The University of Washington’s athletics department announced a series of expanded cost-saving measures for the 2021 financial year on Friday, as well as major gifts from three of the department’s leaders.
To ease the continued financial burden of COVID-19, UW plans to implement a 15% reduction in its operating budget (roughly $8.5 million), and a 10% salary reduction for staff (roughly $5 million). All Husky head coaches have voluntarily agreed to a minimum 5% salary reduction, and assistant coaches and contract staff (including trainers, strength and conditioning and medical staff) have been asked to accept a voluntary minimum 3% pay cut.
All professional, classified and union staff members — which comprises 156 total employees, including UW’s associate athletics directors — will take a temporary furlough that will last between two and four weeks. They will still have access to their employment benefits during that time.
All current staffing vacancies will remain vacant through the end of fiscal year ’21 — June 30, 2021 — and any mid-year vacancies at non-critical positions will remain vacant for a minimum of three months.

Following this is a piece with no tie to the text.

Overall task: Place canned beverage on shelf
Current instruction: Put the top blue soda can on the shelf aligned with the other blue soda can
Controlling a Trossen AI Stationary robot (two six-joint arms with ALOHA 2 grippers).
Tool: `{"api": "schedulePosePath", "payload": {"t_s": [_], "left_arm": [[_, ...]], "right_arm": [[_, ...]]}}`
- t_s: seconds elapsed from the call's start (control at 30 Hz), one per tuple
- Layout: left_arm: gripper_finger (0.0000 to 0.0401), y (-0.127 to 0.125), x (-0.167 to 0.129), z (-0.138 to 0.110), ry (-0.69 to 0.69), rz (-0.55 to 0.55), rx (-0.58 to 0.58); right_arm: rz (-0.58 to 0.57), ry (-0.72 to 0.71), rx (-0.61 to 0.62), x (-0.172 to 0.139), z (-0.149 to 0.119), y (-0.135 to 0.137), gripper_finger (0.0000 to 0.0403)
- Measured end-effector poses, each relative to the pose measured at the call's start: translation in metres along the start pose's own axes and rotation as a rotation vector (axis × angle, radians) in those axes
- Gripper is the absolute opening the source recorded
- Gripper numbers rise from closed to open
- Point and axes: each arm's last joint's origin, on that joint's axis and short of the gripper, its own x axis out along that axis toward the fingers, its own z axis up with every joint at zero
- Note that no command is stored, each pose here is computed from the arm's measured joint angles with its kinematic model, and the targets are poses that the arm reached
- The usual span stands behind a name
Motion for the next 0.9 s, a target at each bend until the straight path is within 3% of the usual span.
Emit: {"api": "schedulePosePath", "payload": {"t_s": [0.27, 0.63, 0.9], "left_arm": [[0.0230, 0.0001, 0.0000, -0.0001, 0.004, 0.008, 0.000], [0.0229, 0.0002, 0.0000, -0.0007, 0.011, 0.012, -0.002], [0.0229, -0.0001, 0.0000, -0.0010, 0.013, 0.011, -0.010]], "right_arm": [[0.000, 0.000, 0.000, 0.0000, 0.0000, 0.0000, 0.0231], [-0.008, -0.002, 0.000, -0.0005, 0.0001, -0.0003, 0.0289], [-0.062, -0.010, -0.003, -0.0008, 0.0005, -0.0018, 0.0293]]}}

“The department together is committed to maintaining all 22 of our programs and to providing a world-class education and athletic experience for our students,” UW athletics director Jen Cohen said in a statement. “While these decisions are difficult, this shared sacrifice model from our coaches and staff allows us to continue the momentum our student-athletes, coaches, fans and Tyee Club donors have built.
“We have significant challenges ahead, but we remain hopeful that our Husky family will come alongside us to support our students and teams that bring so much pride and joy to our community.”
Besides accepting the aforementioned 5% salary reduction, Cohen, UW head football coach Jimmy Lake and head men’s basketball coach Mike Hopkins have also agreed to waive all performance-related incentives in FY21 and make separate individual gifts to the athletics department.
Specifically, Lake and Hopkins will each give $100,000 for the purpose of creating and hiring a “senior-level diversity and inclusion staff position,” according to a university spokesperson. That position, which will hold the title of associate athletics director, will be hired by the end of the summer.
“Coach Hop and coach Lake have been tremendous leaders for us in this department,” Cohen said in a video interview. “I’ve just been blown away by how they’ve handled this adversity and their generosity during this time. They came to me willing and able to give up part of their salary and their benefits and their incentives, but what I think really brought me the most joy and inspiration was their desire to both make $100,000 pledges to allow for us to hire a new associate athletic director for diversity and inclusion.
“That commitment, that is something we’ve been wanting to do for a long time. To be able to have the funding to do that during this crisis is game-changing — not only for our student-athletes, but for our staff. I know we value diversity and inclusion as an athletic department but I know we can do better, and their philanthropy is going to be a huge part of our ability to do that in the future.”
This likely won’t be Lake’s only action in the areas of diversity and inclusion. In an interview with Pac-12 Networks this month following the death of George Floyd, UW’s first-year head coach said plans are being put in place to provide voting education for his players this fall and arrange meetings for open dialogue with local law enforcement. He added that “this is an ongoing conversation. This is not just going to be one team meeting. This is going to be an ongoing conversation for a long time.”
Cohen has also pledged a $50,000 gift to UW’s Competitive Edge Fund — which encompasses strength and conditioning, nutrition, counseling, academic support and volunteer and study-abroad opportunities for Husky athletes.
On May 13, Cohen and chief financial officer Kate Cullen presented a “best-case scenario” FY21 budget to UW’s Board of Regents that initially outlined 10% operating-budget cuts ($4.89 million) and 5% staffing-salary reductions ($1.93 million).
That budget proposal, which assumed all fall sports would be played with full fan attendance, still projected a FY21 deficit of $9,912,000 without cost-saving measures and “deficit mitigation plans.” The implementation of those plans would shrink the projected deficit to $1,602,696 (after the annual $14.3 million debt-service payment on the loan that helped finance the 2012 Husky Stadium renovation).
It was stated during the presentation that the athletics department’s reserves, which totaled $34.5 million in 2019, “are adequate to cover our deficit in this best-case-scenario budget.”
It’s becoming increasingly more likely that the best-case scenario won’t be the one Washington is saddled with this fall, and the expanded cost-saving measures announced Friday seem to reflect that reality.
“These actions we’re taking in salary reductions and operating-expense reductions, they’re painful, but they are absolutely necessary for us to have a collective path forward as an athletic department — not just for this year, but for years to come,” Cohen said.
“At the center of all of our decision-making for this plan for the upcoming year are our student-athletes. They’re at the center of everything we’ve made decisions on.”